11. Verfahren nach einem der Ansprüche 1-9, dadurch gekennzeichnet, daß die Teilchen durch die Antigen/Antikörper-Reaktion gebildet werden.

12. Verfahren nach einem der vorhergehenden Ansprüche, dadurch gekennzeichnet, daß solches Licht in den Photodetektor (13) eingegeben wird, welches in derjenigen Richtung gestreut wird, in welcher der erste polarisierte Lichtstrahl auf die Reaktionsflüssigkeit auftrifft.

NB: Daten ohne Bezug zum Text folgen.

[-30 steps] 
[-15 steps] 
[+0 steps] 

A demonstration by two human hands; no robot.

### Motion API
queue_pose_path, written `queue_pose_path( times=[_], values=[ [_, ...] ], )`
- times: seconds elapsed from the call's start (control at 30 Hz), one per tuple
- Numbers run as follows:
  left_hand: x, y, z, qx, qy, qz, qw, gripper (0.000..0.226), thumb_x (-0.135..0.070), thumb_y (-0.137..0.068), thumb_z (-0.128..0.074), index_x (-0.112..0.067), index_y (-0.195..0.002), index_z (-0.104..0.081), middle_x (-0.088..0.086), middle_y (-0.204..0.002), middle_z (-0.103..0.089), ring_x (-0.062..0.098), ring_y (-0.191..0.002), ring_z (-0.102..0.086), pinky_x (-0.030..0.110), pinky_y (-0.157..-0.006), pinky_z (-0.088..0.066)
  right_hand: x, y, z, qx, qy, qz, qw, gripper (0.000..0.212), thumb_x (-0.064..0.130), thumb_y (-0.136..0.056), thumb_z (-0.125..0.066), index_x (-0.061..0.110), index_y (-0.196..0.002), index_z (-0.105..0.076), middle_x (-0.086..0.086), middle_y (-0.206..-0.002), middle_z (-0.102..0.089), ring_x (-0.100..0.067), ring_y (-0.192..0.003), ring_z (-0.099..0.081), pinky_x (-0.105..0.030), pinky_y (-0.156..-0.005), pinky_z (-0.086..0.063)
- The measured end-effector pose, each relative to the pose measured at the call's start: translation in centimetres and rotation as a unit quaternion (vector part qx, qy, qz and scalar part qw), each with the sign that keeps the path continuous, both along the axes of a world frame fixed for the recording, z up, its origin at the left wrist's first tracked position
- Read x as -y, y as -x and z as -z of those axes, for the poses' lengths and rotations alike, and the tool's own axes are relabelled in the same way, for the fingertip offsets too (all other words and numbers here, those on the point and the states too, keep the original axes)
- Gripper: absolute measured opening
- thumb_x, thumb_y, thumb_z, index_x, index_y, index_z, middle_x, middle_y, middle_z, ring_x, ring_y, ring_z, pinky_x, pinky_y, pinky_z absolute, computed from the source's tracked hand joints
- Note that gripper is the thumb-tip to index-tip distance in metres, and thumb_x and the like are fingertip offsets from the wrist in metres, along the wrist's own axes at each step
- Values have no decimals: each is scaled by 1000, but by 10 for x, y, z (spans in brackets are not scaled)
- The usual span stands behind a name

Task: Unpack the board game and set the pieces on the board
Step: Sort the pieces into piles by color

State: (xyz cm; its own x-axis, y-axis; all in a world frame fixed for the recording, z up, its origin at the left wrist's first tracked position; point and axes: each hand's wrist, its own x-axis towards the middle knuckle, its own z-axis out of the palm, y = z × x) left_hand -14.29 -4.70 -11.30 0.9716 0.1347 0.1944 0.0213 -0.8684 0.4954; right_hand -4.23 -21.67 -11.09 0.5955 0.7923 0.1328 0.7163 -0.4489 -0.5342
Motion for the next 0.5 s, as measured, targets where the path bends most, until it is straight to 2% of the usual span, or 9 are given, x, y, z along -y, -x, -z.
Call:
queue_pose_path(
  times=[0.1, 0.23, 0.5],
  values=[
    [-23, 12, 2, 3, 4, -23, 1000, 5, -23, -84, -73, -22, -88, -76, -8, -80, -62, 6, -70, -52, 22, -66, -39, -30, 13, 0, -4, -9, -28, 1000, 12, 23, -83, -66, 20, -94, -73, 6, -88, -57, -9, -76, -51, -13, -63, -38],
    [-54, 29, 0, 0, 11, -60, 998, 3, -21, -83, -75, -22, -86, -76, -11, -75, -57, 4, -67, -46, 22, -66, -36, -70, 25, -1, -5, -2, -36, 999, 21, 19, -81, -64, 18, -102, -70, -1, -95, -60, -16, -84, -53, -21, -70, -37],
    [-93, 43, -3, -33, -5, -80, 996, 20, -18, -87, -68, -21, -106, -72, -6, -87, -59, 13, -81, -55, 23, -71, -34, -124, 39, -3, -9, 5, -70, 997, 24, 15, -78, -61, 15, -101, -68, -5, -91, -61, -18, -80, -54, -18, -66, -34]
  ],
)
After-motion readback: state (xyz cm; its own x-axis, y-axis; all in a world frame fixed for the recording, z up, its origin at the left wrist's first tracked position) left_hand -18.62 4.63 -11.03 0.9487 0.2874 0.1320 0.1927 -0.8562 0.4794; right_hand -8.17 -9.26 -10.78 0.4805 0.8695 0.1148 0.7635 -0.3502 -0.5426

13. Vorrichtung zum Messen einer Antigen/Antikörper-Reaktion mittels eines polarisierten Lichtstrahles, welcher in einen ersten und einen zweiten polarisierten Lichtstrahl (5, 6) aufgeteilt ist, wobei der erste polarisierte Lichtstrahl (5) auf die Reaktionsflüssigkeit gerichtet ist, die feine Teilchen enthält, welche durch eine der drei folgenden Möglichkeiten gebildet sind:

gekennzeichnet durch

- einen Phasenmodulator (16) zum Phasenmodulieren des zweiten polarisierten Lichtstrahls mit einer vorgegebenen Winkelfrequenz ω₀ der Phasenmodulation, um einen phasenmodulierten Lichtstrahl zu erzeugen;
- einen Analysator (12), dessen Polarisation von derjenigen des polarisierten Lichtstrahles verschieden ist;
- eine Einrichtung (10 a, 10 b) zum Lenken des von den Teilchen in der Reaktionsflüssigkeit gestreuten Lichtes auf den Analysator (12);
- einen Phasendetektor (13) zum Empfangen von aus dem Analysator austretendem Licht sowie des genannten phasenmodulierten Lichtstrahles, um ein Ausgangssignal zu erzeugen; und
- eine Signalverarbeitungseinrichtung (19) zum Verarbeiten des Ausgangssignals des Photodetektors (13) unter Berücksichtigung der genannten Winkelfrequenz der Phasenmodulation, um die Antigen/Antikörper-Reaktion in der Reaktionsflüssigkeit zu messen.

14. Vorrichtung nach Anspruch 13, dadurch gekennzeichnet, daß als Lichtquelle ein Laser vorgesehen ist, der einen kohärenten Laserstrahl erzeugt und daß ein Polarisator (3) vorgesehen ist, um diesen kohärenten Laserstrahl linear zu polarisieren.

15. Vorrichtung nach Anspruch 14, dadurch gekennzeichnet, daß die Polarisationsebene des Polarisators (3) senkrecht zur Polarisationsebene des Analysators (12) steht.

16. Vorrichtung nach Anspruch 15, dadurch gekennzeichnet, daß eine Einrichtung (11) zum Zusammenführen des von den Teilchen gestreuten Lichtes und des phasenmodulierten Lichtstrahles vorgesehen ist.

17. Vorrichtung nach Anspruch 16, dadurch gekennzeichnet, daß die Vereinigungseinrichtung (11) zwischen der Zelle (8) und dem Analysator (12) angeordnet ist.

18. Vorrichtung nach Anspruch 17, dadurch gekennzeichnet, daß eine Einrichtung (18) vorgesehen ist, um die Polarisationsebene des zweiten polarisierten Lichtstrahles (6) um 90° zu drehen.

19. Vorrichtung nach einem der Ansprüche 13-18, dadurch gekennzeichnet, daß die Einrichtung zum Verarbeiten des Signals einen Synchron- Detektor (19) aufweist, um das Ausgangssignal des Photodetektors (13) synchron mit einem Referenzsignal zu messen, welches die Frequenz m ω₀/2π aufweist, wobei m eine natürliche Zahl ist.

20. Vorrichtung nach Anspruch 19, dadurch gekennzeichnet, daß ein Oszillator (17) vorgesehen ist, um das Referenzsignal zu erzeugen, wobei ein Ausgangssignal des Oszillators in den Phasenmodulator (16) eingegeben wird, um die Phasenmodulation durchzuführen.

21. Vorrichtung nach einem der Ansprüche 13-20, dadurch gekennzeichnet, daß als Phasenmodulator (16) ein optischer Kristall (21) vorgesehen ist, in dem ein optischer Weg definiert ist und an dem ein Paar von Elektroden (22 a, 22 b; 23 a, 23 b) angeordnet sind.

22. Vorrichtung nach Anspruch 21, dadurch gekennzeichnet, daß die Elektroden (22 a, 22 b) beiderseits des Lichtweges angeordnet sind.

23. Vorrichtung nach Anspruch 21, dadurch gekennzeichnet, daß die Elektroden (23 a, 23 b) aus lichtdurchlässigem Material gefertigt sind und am Eingang bzw. am Ausgang des optischen Weges im Kristall angeordnet sind.